Econometrics of Duration Data with Macroeconomic Applications
Nicholas Kiefer, Professor in the Dept of Statistical Sciences, Cornell University, USA, will be the Distinguished Guest Professor.
Topics covered by ASSEE 2017 included
- Duration and Survival Analysis
- Review of problems leading to models based on censored distributions of durations.
- Hazard functions and distributions.
- Likelihood functions, bank crisis data, NBER business cycle data, and parametric estimation.
- Proportional hazard (semiparametric) models.
- Heterogeneity in duration distributions.
- Competing risk modeling.
- The Counting Process Formulation
- Counting processes and martingales.
- Parametric and nonparametric estimation.
- Semiparametric (Cox-type) estimation.
- Bayesian methods for duration analysis.
Many packages including R, SAS, STATA, Matlab, etc. provide programs for analysis of survival data.
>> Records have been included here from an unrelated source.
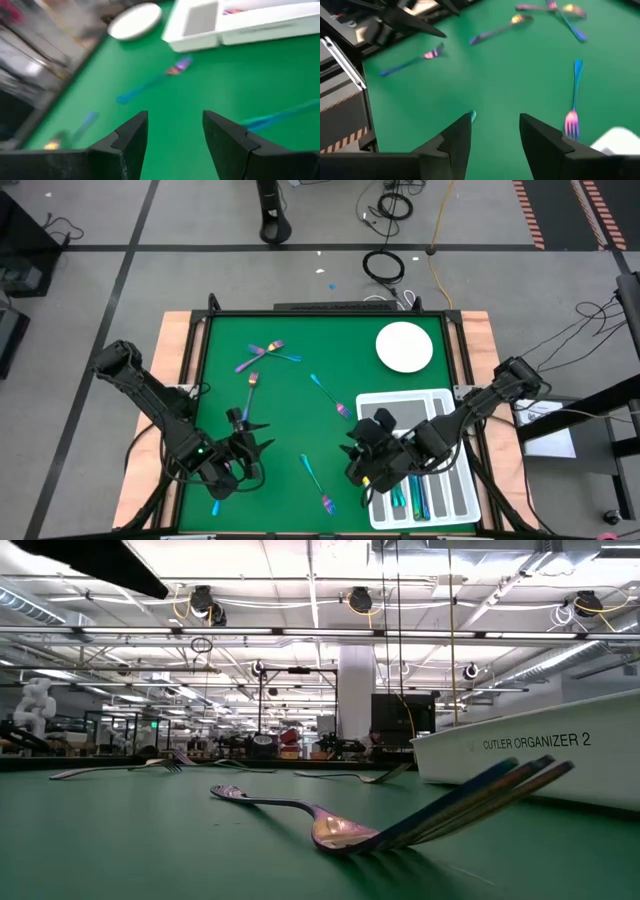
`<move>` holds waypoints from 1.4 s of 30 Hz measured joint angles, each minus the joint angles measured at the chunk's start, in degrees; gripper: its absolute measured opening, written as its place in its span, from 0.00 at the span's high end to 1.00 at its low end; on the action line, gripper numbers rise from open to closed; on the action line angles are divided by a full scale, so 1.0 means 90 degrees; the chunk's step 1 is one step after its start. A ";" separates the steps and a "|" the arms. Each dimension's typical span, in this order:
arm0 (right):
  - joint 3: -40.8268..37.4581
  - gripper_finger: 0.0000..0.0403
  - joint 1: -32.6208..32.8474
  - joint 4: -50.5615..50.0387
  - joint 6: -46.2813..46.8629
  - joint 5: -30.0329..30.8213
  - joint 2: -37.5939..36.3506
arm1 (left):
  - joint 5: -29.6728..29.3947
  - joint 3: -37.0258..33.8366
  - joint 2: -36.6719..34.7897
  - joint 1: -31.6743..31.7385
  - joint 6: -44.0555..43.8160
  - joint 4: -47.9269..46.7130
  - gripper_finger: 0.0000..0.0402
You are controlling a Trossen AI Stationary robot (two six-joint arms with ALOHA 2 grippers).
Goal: Sort silverware
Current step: Put the bottom right fork into the utensil organizer
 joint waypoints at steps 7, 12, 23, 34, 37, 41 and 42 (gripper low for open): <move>-0.0275 0.61 -0.0301 0.1109 -0.0937 -0.0052 0.0000 | -0.1300 -0.0601 -0.0165 -0.0580 -0.0915 -0.0199 0.52; -0.0748 0.61 -0.0542 0.2151 -0.1398 -0.0050 0.0000 | -0.1364 -0.0772 -0.0588 -0.0859 -0.1836 -0.0612 0.52; -0.1729 0.61 -0.0942 0.4507 -0.1880 -0.0725 0.0139 | -0.1842 -0.1533 -0.0957 -0.1722 -0.2777 -0.0495 0.52; -0.0748 0.61 -0.0917 0.4644 -0.1672 -0.0925 0.1908 | -0.1758 -0.1889 -0.0957 -0.1764 -0.2868 -0.0104 0.52; -0.0001 0.61 -0.0871 0.3786 -0.1519 -0.0937 0.2424 | -0.1733 -0.1889 -0.0957 -0.1764 -0.2867 -0.0101 0.52; 0.1385 0.61 -0.0821 0.1862 -0.1030 -0.1069 0.3223 | -0.1658 -0.1887 -0.0957 -0.1764 -0.2848 -0.0100 0.52; 0.1776 0.61 -0.0810 0.1380 -0.0877 -0.1124 0.3423 | -0.1628 -0.1887 -0.0957 -0.1764 -0.2846 -0.0101 0.52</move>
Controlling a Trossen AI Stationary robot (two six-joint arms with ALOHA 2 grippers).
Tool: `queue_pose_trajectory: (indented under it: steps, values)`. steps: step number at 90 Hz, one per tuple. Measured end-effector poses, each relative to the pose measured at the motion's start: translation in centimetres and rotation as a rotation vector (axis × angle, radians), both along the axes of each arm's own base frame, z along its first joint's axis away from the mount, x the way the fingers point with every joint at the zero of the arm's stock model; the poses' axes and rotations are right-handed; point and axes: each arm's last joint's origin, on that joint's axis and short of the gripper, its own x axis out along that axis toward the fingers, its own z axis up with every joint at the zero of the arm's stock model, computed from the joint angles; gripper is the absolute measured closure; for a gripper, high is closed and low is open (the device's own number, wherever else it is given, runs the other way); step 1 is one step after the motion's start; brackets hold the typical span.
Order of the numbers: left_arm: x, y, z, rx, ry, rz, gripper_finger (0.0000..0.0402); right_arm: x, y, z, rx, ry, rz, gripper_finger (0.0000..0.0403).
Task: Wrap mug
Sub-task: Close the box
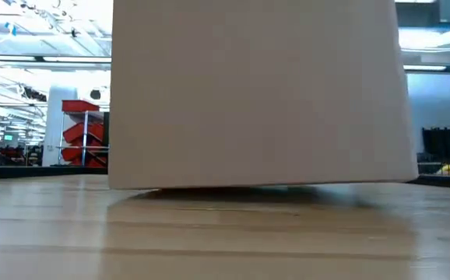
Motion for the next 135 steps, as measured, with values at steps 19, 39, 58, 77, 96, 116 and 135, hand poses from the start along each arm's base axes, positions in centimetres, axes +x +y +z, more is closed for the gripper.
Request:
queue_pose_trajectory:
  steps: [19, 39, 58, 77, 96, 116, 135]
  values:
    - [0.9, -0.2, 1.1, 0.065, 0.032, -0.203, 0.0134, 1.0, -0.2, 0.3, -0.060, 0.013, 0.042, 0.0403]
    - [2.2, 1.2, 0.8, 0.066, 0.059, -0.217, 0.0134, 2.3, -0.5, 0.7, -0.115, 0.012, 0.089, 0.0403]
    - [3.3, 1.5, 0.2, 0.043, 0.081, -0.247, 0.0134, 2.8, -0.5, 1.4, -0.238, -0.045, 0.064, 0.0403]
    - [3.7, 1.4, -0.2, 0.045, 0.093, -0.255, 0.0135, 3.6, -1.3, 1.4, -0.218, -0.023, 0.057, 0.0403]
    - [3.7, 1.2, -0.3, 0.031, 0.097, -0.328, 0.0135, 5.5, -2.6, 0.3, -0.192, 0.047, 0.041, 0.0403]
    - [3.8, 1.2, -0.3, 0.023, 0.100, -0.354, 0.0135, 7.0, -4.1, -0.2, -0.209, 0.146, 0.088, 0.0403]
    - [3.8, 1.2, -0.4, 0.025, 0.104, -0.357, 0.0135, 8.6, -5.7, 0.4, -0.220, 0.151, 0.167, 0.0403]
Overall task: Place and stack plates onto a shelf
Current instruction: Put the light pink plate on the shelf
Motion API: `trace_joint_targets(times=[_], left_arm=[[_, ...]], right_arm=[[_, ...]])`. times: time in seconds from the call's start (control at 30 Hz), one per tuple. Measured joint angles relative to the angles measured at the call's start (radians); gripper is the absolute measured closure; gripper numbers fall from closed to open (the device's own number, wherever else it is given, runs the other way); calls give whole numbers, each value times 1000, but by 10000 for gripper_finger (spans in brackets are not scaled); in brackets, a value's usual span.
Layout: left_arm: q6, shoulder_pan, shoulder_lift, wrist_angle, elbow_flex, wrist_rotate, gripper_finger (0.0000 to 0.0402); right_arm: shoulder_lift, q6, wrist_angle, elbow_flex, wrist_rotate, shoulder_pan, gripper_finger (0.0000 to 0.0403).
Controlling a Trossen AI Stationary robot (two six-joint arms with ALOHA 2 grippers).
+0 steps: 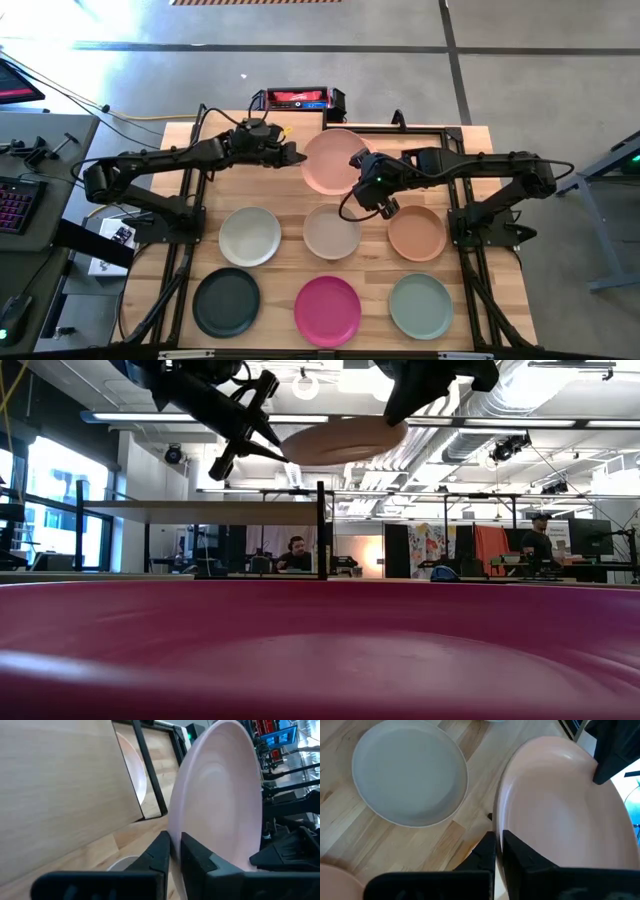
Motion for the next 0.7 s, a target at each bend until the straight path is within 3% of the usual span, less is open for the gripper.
trace_joint_targets(times=[0.7], left_arm=[[72, -11, 1, -3, -1, -78, 398]], right_arm=[[0, 7, 49, 0, 30, 0, 399]])
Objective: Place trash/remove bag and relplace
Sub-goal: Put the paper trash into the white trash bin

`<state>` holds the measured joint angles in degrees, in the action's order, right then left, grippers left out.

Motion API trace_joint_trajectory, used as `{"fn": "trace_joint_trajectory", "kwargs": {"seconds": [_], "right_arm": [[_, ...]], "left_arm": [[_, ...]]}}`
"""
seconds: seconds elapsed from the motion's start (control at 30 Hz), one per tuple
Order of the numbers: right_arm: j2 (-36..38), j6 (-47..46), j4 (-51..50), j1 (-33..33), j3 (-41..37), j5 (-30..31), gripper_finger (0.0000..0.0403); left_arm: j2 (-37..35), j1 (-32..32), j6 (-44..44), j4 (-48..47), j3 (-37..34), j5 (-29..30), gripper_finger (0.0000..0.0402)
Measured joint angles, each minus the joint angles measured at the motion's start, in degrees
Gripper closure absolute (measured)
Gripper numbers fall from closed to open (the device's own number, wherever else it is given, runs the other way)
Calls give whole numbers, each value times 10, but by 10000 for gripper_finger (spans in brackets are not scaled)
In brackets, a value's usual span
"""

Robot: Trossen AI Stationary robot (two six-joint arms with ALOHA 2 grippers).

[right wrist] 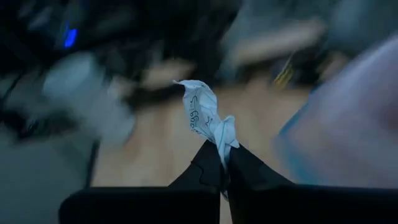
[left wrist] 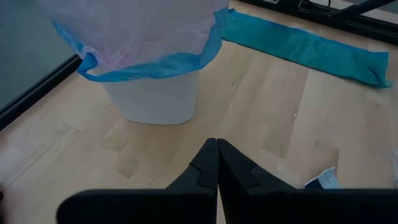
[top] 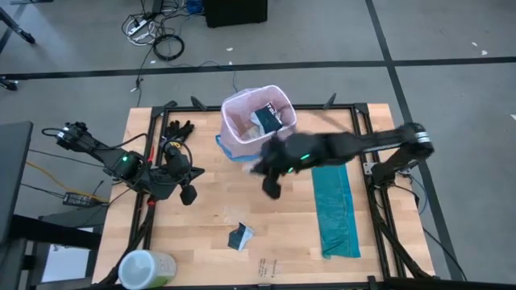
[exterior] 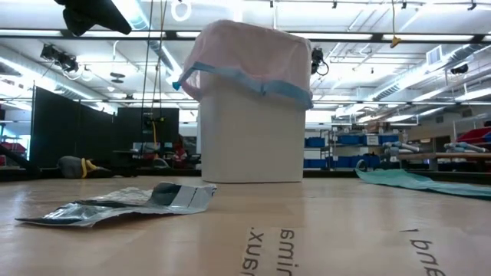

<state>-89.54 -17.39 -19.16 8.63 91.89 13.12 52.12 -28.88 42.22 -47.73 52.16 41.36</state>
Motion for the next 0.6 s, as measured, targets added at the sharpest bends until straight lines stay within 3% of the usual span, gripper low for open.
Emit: {"fn": "trace_joint_trajectory", "kwargs": {"seconds": [0.13,0.2,0.33,0.43,0.6], "right_arm": [[47,78,11,-29,1,137,402],[52,104,10,-58,1,161,403],[44,119,11,-125,0,148,402],[28,135,4,-164,0,92,390],[3,136,-28,-200,0,36,322]], "left_arm": [[0,0,0,0,0,0,394],[0,0,0,1,0,0,394],[0,0,0,2,0,0,394],[0,0,0,2,0,0,394],[0,0,0,2,0,0,394]]}}
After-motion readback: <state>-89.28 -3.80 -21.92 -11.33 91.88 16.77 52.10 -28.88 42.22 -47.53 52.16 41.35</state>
The course will use R. R is available from cran.r-project.org. Many tested and well-documented (but not guaranteed) packages are available on that website. The course will use "survival." For Bayesian analysis we will also need "mcmc" and "coda." A useful frontend for R is R-Studio, available at http://www.rstudio.com. Excercises will use NBER business cycle data, downloadable from http://www.nber.org/cycles.html
Recommended for an introduction and background is Kiefer (1988). See also Neumann (1999). A book with more coverage than the articles is Lancaster (1992). These references appeared as duration analysis via hazard modeling was new to economics. A key reference of duration analysis of business cycles is Diebold and Rudebusch (1999). The article Gomez-Gonzalez and Kiefer (2009) discusses the Colombian bank failure data and application used in these lectures. These references cite many others. On the counting process approach see Andersen et al. (1985), which is an insightful survey giving also a useful bibliography. The key, simple, article on residual analysis for specification checking in the Cox model is Schoenfeld (1982). The Cox model is so well known that the original reference is rarely given. It is Cox (1972).